Solutions
The purpose of this exercise to compare runtimes for running a single call of rxSummary
on an XDF file versus a CSV file, for the same data. If the XDF file already exists, rxSummary
will always be faster on the XDF file than the CSV file. But for the comparison to be fair, we assume the XDF file does not exist and needs to be created, and we include the time it takes to covert the CSV file into XDF as part of the runtime to run the summary on the XDF file.
(1) Both the rxImport
and rxSummary
call are part of the runtime calculation.
input_xdf <- 'yellow_tripdata_2016-01.xdf'
st <- Sys.time()
rxImport(input_csv, input_xdf, colClasses = col_classes, overwrite = TRUE)
jan_2016_xdf <- RxXdfData(input_xdf)
sum_xdf <- rxSummary( ~ ., jan_2016_xdf)
rt_xdf <- Sys.time() - st # runtime for XDF file
file.remove(input_xdf) # remove the file to keep folder clean
(2) We point rxSummary
directly to the CSV file this time.
input_csv <- 'yellow_tripdata_2016-01.csv'
st <- Sys.time()
jan_2016_csv <- RxTextData(input_csv, colClasses = col_classes)

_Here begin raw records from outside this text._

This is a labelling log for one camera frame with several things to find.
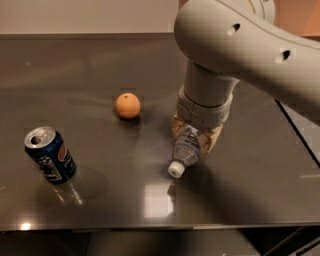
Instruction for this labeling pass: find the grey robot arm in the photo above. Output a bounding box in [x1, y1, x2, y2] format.
[173, 0, 320, 156]

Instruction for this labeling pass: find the clear plastic water bottle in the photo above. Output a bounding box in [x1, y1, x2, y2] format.
[168, 125, 200, 178]

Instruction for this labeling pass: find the blue Pepsi soda can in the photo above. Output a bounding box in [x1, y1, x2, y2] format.
[24, 126, 76, 184]

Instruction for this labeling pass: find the orange fruit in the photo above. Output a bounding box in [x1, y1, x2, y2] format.
[116, 93, 141, 119]

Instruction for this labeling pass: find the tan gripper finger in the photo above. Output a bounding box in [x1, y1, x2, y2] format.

sum_csv <- rxSummary( ~ ., jan_2016_csv)
rt_csv <- Sys.time() - st # runtime for CSV file
(3) We can just take the difference of the runtimes.
rt_xdf - rt_csv
Time difference of -2.469199 mins
We can see that the XDF conversion and subsequent summary was still faster than summarizing the CSV file. This is because summarizing the XDF file considerably faster, making up for conversion time. Since our results are I/O dependent, they will depend on our hard drive's infrastructure.
(4) The sum_xdf
and sum_csv
are list
objects and the counts for the factor
columns are stored in an element called categorical
. Here's how we can compare the counts for one factor
column:
sum_xdf$categorical[[2]]
sum_csv$categorical[[2]]
payment_type Counts
1 2 3673651
2 1 7181476
3 3 38319
4 4 13411
5 5 1
The statistical summaries for the numeric
columns are stored in an element called sDataFrame
.
sum_xdf$sDataFrame[5, ]
sum_csv$sDataFrame[5, ]
Name Mean StdDev Min Max ValidObs MissingObs
5 trip_distance 4.648197 2981.095 0 8000010 10906858 0
In either case results are identical.